Going through the lines below, tally those that include "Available", and give only the number.

Start of Dataset content

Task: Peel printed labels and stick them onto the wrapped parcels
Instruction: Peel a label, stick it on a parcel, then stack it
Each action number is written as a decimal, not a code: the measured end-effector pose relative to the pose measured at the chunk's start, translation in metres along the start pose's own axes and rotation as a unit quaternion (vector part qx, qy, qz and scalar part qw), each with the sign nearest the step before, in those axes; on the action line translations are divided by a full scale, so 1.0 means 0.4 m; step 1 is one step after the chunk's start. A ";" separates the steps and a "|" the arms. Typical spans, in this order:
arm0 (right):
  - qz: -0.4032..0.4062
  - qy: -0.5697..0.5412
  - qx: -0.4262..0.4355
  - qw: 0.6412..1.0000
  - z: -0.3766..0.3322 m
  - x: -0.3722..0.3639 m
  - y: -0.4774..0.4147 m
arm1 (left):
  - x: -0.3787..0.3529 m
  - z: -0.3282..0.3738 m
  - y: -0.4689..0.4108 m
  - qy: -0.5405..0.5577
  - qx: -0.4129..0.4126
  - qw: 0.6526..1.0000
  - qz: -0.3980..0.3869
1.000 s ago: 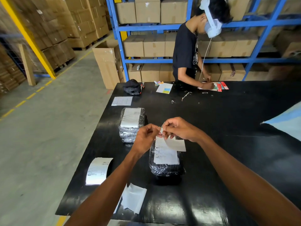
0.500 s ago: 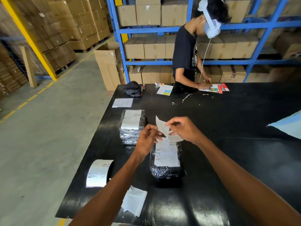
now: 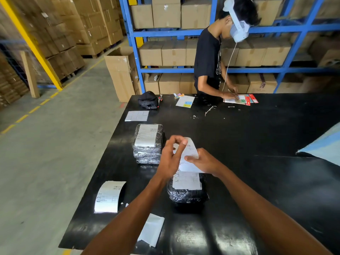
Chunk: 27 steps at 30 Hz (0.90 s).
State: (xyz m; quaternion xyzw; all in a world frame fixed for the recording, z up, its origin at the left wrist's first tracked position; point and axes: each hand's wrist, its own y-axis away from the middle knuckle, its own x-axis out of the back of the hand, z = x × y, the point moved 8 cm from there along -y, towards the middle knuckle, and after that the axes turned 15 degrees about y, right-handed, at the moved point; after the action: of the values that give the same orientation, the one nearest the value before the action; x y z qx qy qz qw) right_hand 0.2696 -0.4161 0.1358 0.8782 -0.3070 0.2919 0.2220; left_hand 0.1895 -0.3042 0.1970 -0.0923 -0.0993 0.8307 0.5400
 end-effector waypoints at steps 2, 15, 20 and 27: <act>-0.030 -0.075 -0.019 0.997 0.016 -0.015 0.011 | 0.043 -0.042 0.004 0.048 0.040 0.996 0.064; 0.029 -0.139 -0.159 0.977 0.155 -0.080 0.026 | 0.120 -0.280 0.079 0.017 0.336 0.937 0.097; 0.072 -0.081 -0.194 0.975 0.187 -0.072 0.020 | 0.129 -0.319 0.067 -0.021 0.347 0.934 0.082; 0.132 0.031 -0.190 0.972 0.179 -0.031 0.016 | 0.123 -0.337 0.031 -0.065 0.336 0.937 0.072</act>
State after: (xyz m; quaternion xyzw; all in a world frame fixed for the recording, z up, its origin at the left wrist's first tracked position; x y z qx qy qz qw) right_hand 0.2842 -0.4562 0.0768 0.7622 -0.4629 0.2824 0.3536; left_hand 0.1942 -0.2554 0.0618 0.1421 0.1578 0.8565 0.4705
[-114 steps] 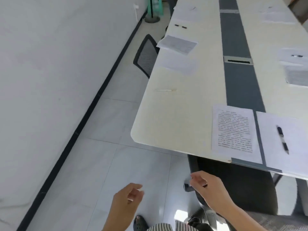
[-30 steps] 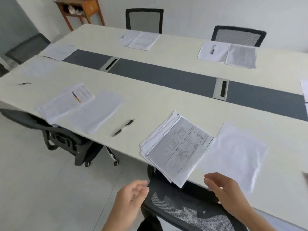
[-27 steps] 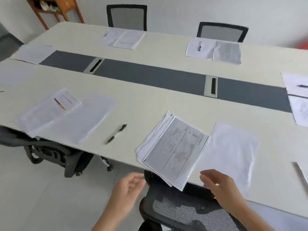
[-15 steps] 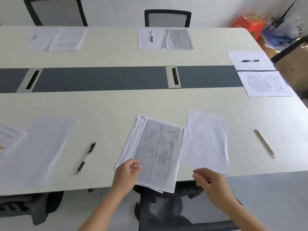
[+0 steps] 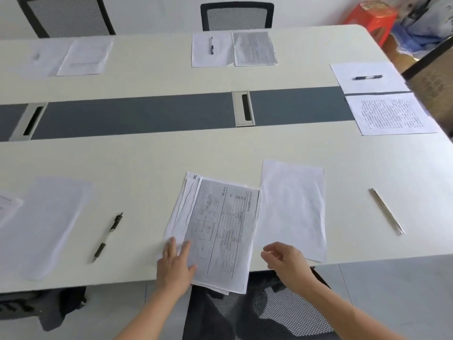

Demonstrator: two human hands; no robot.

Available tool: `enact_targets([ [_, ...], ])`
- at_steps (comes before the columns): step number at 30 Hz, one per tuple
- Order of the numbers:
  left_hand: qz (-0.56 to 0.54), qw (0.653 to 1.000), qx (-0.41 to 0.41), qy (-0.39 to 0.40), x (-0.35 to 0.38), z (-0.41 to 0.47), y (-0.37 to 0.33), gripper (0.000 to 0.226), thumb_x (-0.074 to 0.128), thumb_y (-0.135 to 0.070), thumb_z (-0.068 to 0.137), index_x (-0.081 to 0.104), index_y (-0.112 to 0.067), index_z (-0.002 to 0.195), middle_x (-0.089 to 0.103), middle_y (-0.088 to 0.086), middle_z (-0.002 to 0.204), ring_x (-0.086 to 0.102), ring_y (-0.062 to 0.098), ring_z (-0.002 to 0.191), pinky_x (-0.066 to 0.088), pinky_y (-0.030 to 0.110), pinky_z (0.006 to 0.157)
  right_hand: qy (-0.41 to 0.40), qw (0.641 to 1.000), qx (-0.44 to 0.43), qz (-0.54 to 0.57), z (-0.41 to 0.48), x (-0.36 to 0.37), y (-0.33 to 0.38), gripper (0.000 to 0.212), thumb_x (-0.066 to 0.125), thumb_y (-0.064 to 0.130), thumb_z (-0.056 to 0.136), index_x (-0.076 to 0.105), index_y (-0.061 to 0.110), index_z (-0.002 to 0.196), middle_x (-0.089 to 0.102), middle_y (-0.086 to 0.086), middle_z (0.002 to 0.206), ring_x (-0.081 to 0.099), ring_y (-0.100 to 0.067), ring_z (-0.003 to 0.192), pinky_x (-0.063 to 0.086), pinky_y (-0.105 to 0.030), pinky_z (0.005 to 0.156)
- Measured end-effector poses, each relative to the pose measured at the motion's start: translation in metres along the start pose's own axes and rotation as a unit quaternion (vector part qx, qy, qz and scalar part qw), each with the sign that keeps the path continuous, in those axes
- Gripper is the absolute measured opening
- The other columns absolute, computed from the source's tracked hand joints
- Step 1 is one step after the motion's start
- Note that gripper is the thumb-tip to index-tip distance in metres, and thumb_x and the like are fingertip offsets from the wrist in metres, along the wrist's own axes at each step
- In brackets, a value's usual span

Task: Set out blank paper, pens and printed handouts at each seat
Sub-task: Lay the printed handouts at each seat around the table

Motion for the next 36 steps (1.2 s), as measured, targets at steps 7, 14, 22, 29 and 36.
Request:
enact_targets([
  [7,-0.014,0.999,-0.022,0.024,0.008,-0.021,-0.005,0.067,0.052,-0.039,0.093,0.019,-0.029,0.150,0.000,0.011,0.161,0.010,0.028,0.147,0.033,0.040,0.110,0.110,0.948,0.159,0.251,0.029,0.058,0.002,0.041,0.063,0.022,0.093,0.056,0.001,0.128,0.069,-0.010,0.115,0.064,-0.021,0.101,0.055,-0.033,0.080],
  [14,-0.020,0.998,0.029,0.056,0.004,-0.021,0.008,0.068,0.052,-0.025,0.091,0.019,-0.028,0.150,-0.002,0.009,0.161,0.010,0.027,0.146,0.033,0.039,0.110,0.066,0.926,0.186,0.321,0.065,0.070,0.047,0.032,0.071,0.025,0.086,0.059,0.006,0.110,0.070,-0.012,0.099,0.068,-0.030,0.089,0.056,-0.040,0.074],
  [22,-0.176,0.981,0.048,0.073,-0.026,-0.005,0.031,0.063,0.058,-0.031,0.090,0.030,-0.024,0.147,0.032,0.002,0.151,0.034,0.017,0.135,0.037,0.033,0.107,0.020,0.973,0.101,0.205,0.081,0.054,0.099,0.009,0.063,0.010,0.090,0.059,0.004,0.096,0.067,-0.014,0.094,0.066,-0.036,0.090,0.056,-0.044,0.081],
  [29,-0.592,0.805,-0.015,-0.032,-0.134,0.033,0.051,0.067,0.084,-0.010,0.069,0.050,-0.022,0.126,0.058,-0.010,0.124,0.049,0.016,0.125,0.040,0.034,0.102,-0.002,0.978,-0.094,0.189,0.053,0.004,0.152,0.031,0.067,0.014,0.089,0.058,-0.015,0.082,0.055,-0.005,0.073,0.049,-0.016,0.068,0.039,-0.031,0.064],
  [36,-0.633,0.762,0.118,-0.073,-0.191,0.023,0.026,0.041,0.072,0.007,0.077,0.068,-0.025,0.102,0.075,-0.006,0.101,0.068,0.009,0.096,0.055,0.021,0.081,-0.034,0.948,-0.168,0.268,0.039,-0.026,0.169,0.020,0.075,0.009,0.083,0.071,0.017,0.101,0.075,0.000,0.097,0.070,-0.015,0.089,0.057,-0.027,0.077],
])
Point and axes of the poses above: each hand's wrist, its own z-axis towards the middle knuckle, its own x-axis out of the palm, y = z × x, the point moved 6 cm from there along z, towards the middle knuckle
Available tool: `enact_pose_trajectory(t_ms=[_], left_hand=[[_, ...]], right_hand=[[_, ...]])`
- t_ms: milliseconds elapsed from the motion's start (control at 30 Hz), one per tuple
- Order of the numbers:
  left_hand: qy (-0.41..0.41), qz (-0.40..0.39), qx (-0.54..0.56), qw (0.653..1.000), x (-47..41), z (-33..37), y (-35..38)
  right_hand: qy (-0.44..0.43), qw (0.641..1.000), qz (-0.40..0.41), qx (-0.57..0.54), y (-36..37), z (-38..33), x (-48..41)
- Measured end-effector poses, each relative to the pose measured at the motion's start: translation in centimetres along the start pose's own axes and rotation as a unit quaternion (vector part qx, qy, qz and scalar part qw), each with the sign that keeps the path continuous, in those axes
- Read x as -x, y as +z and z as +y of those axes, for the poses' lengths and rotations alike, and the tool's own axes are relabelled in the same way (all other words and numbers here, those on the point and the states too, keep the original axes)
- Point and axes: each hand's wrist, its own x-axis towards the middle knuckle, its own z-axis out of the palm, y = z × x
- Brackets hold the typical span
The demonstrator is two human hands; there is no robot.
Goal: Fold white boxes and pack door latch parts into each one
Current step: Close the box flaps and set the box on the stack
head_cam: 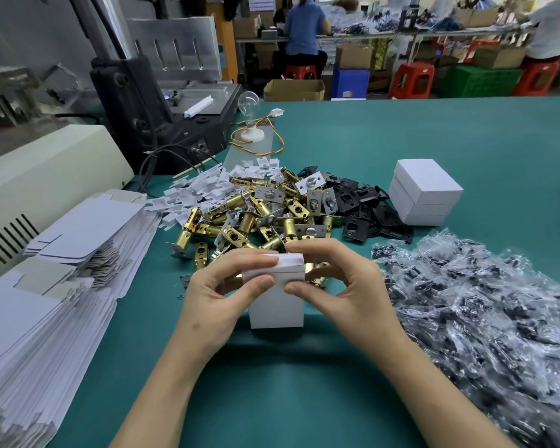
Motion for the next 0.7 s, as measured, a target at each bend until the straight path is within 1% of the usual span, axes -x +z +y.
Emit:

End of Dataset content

Result => 2